For the record, I prefer stocks with low P/E's (they MUST have positive earnings), low debt, reasonable profit margin, in a good industry with room for growth, with various other criteria depending on the industry (for example, if the company is in a competitive industry, I want to see them turning inventory fast).
My current holdings (in no particular order):
1. AMERICAN ORIENTAL BIOENGINEERING INC (AOB): Chinese pharma.
2. CHINA DIGITAL COMMUNICATIONS GROUP (CMTP): Lithium battery manufacturer. One of my personal favorite stocks which has already made me a lot of money.
3. CHINA SUN GROUP HIGH TECH COMPANY (CSGH): Another battery manufacturer. I am waiting for them to dip so I can buy more, but they never dip enough for me to do it.
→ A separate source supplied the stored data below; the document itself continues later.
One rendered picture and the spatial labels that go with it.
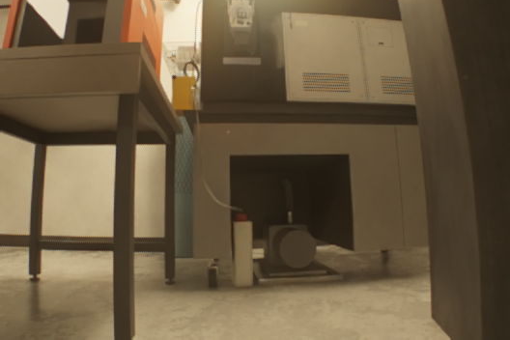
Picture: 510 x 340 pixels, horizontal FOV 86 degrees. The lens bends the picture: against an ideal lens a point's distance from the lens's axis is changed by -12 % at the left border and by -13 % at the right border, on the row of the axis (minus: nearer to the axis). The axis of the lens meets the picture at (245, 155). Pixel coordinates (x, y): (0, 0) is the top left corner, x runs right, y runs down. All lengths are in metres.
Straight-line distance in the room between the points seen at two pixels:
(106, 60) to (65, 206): 2.11
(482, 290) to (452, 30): 0.52
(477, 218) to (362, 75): 1.07
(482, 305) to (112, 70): 0.90
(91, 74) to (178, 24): 2.24
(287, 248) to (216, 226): 0.35
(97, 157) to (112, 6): 1.88
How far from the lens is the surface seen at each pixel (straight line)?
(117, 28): 0.92
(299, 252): 1.44
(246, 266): 1.34
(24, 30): 1.04
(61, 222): 2.79
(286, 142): 1.31
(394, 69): 1.71
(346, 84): 1.55
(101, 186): 2.66
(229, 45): 1.53
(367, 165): 1.41
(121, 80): 0.74
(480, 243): 0.70
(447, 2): 0.81
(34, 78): 0.83
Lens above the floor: 0.34
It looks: 9 degrees up
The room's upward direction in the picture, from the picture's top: 1 degrees counter-clockwise
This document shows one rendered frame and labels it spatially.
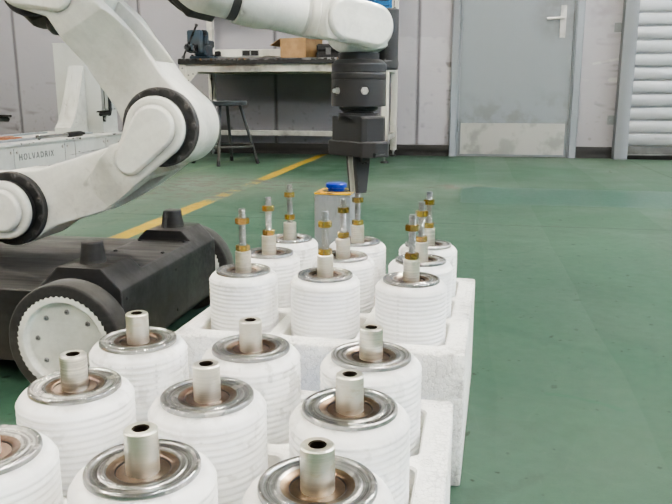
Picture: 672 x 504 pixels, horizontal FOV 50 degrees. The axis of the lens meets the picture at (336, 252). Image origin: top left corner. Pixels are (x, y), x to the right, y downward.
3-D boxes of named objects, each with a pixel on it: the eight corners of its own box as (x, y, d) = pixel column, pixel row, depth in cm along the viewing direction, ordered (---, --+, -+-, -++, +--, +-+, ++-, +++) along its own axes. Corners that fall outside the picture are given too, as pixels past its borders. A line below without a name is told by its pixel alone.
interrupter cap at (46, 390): (7, 405, 58) (7, 397, 58) (59, 371, 66) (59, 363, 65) (93, 413, 57) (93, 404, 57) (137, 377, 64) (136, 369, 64)
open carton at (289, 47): (288, 61, 590) (287, 32, 585) (332, 60, 574) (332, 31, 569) (269, 59, 563) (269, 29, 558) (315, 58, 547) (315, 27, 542)
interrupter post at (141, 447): (117, 481, 47) (114, 434, 46) (134, 463, 49) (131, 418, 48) (152, 485, 46) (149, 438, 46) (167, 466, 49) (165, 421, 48)
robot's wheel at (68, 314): (12, 397, 120) (1, 281, 116) (30, 386, 125) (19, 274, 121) (124, 407, 117) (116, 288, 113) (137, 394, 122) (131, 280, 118)
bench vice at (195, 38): (198, 61, 562) (197, 28, 557) (219, 61, 559) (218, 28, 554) (178, 58, 522) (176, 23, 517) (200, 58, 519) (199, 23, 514)
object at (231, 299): (292, 394, 104) (290, 273, 100) (233, 411, 99) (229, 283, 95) (258, 374, 112) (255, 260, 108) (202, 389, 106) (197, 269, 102)
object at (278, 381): (193, 538, 70) (185, 363, 67) (226, 487, 80) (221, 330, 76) (288, 549, 69) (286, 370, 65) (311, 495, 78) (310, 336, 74)
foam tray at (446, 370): (177, 455, 101) (171, 333, 97) (264, 358, 138) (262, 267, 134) (459, 487, 93) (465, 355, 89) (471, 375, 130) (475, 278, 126)
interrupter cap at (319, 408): (291, 430, 54) (291, 421, 54) (313, 390, 61) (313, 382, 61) (391, 439, 53) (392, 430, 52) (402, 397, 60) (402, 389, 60)
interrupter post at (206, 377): (188, 406, 58) (186, 367, 57) (199, 394, 60) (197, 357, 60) (216, 408, 58) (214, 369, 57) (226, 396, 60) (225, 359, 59)
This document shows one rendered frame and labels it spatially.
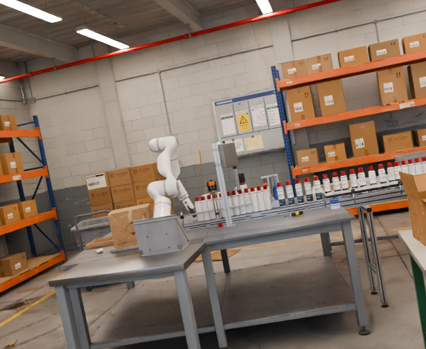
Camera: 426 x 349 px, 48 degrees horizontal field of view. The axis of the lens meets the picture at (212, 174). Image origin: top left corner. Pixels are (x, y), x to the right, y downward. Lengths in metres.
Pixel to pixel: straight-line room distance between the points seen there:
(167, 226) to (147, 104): 5.79
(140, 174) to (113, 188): 0.49
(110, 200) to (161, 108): 2.13
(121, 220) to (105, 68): 5.79
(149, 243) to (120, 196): 4.25
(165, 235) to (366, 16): 6.08
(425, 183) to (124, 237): 2.09
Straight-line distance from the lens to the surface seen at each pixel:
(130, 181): 7.42
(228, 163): 3.80
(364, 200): 4.02
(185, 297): 2.96
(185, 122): 8.64
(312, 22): 8.47
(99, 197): 7.61
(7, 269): 7.59
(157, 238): 3.26
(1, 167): 7.75
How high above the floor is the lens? 1.47
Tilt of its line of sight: 3 degrees down
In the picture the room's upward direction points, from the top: 11 degrees counter-clockwise
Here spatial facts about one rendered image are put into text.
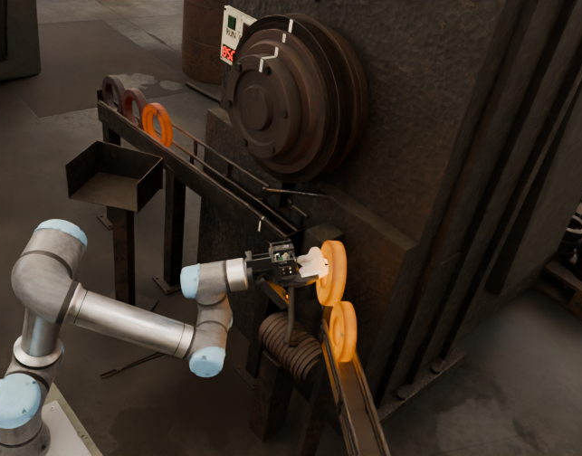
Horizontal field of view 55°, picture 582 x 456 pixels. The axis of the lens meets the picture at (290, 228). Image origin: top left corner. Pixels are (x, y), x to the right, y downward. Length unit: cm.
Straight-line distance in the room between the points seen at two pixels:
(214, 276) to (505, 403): 157
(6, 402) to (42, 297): 39
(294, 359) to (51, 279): 76
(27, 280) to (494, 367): 198
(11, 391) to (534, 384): 201
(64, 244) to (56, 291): 13
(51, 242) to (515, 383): 198
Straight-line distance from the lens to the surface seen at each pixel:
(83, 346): 237
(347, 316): 143
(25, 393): 156
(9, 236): 295
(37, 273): 125
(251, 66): 156
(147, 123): 238
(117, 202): 205
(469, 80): 140
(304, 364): 166
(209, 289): 130
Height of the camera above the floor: 175
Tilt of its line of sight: 35 degrees down
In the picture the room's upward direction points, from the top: 11 degrees clockwise
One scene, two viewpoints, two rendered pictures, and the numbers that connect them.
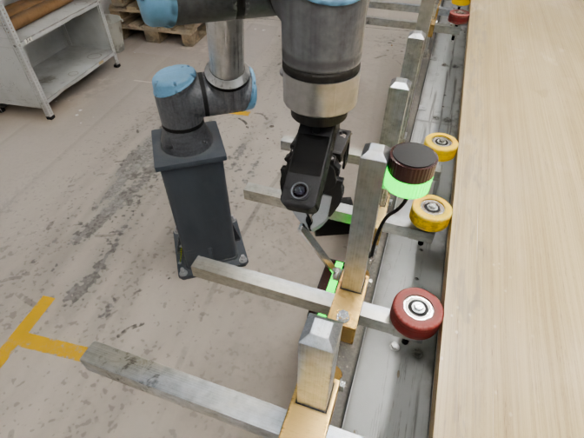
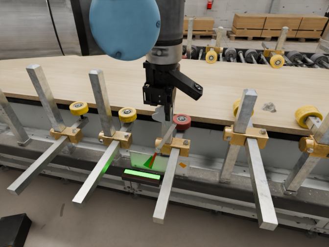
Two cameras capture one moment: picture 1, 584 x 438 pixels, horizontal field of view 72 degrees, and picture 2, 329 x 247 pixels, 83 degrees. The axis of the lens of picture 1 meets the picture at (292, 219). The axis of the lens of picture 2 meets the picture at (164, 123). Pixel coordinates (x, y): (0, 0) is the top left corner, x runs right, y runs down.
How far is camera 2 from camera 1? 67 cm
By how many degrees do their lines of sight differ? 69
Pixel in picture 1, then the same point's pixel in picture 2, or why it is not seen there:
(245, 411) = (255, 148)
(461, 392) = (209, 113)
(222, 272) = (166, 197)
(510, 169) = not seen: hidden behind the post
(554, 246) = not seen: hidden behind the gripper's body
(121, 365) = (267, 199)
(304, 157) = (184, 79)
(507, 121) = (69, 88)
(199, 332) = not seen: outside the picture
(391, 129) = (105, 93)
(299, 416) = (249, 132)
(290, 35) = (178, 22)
4. CHINA INSONLINE CORP (CHIO): Online insurance sales. Trading in a tight range at the moment (between 90 cents and $1.10). Still cheap for the price. When it breaks out, it should break out big.
5. CHINA INFORMATION SECURITY TECHNOLOGY INC (CPBY): Security software development. As the Chinese Internet grows, they can only get richer. Considering they already have government contracts, this is a "money in the bank" stock.
6. CHINA YONGXIN PHARMACEUTICALS INC (CYXN): Chinese pharma.
Now for some other stocks reviews (again in no particular order):
1. China Clean Energy Inc (CCGY): A cash bleeder. I'm not sure there's enough there to allow them to grow, aside from an intriguing business plan. Unfortunately, I'm sure biodiesel is being researched by every oil company on the planet, since adding biodiesel to their current oil reserves is a no-brainer.
2. Puda Coal Inc (PUDZ): If you are looking for coal exposure in the Chinese market, this is a good stock for you. Personally, I am not fond of the coal market. Even so-called "clean" coal is worthless, since the energy output is vastly reduced. In other words, you have to burn more clean coal to get the same energy output you would get from regular coal, which means the clean aspect is negated. This means the future for the coal industry is limited, at best.
3. Telestone Technologies Corp (TSTC): Wireless communications equipment manufacturer. Sounds good, right? Unfortunately, they are only turning inventory a little over 2X, which is low for both the industry (20X) and the sector (13X). While they have little debt and a low P/E, they have to get more efficient in managing their business before I get interested.
4. Perfectenergy Intl Ltd (PFGY): Dead company walking. This company is bleeding cash BAD! Sure they have no debt, but they will need some soon at the rate they are going. SELL!
5. China Growth Development Inc (CGDI): A fascinating little stock. Through one subsidiary, they sell sun care products in Florida. Through another subsidiary, they build and operate commercial real estate in China. A strange combination admittedly, but they make it work. The numbers (from Vanguard):
Current ratio: 0.83 (a little light)
Long-term debt to equity: 0
Total debt to equity: 0.16 (outstanding)
ROE: 6.37 (could be better)
Sales vs. 1 year ago quarter: 11.93% higher (good sign)
Price to book: 0.50 (say WHAT?! Amazingly low)
Net profit margin: 17.57% (sweet!)
Although I am not a fan of real estate exposure, commercial real estate would have to drop in China by half for this stock to be reasonably valued. For a 40 cent stock, this one is hugely undervalued. While growth potential is limited, it is definitely a "buy" at this price.
6. China Med Technologies Inc (CMED): This company specializes in in vitro technology. On the plus side, they make a lot of money, and they are growing (sales vs. 1 year ago have increased 92%). On the downside, they lose money overall because of their high debt (54% higher than their assets). If they could get their debt situation cleaned up, this could be a great stock to own. If heavy debt loads don't concern you, this is a solid "buy". But count me out.
7. Jiangbo Pharmaceuticals Inc (JGBO): My jaw hit the floor when I saw the financials on this one. This is the kind of stock where you ask, "Where have you been all my life?" Check out these numbers (from Vanguard):
Current ratio: 4.12
Long-term debt to equity: 0.04
Total debt to equity: 0.10
ROE: 38.03 (over twice the ROE for the industry)
Sales vs. 1 year ago quarter: -8.45% (this stock's only downside)
EPS vs. 1 year ago quarter: 4,783.83% (translation: This company has improved their efficiency significantly)
Price to book: 0.99 (in other words, if they liquidated tomorrow, they would still be worth more than their current stock price)
Net profit margin: 24.36% (almost twice the margin for the industry)
Be still my beating heart! I think I am in financial lust.